Examine the material below. Gather every line in which the string "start" appears.

◆ ◆ ◆ ◆ ◆

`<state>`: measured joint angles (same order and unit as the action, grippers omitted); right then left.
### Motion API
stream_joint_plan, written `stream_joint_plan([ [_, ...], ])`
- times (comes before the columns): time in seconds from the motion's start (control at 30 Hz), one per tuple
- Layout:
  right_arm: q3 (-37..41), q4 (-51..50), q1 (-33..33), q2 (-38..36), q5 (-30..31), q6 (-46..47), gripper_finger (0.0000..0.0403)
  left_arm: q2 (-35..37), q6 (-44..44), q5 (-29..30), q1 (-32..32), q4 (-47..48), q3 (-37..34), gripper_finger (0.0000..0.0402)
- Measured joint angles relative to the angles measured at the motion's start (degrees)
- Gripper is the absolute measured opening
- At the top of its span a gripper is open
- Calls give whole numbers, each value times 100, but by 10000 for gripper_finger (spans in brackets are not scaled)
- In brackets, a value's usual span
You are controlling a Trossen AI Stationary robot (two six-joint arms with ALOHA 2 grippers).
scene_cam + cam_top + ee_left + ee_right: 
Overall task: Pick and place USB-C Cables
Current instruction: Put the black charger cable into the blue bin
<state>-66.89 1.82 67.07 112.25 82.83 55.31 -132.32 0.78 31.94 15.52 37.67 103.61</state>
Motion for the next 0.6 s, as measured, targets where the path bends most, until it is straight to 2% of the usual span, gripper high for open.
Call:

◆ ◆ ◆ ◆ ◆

Answer section
- times (comes before the columns): time in seconds from the motion's start (control at 30 Hz), one per tuple
- Measured joint angles relative to the angles measured at the motion's start (degrees)

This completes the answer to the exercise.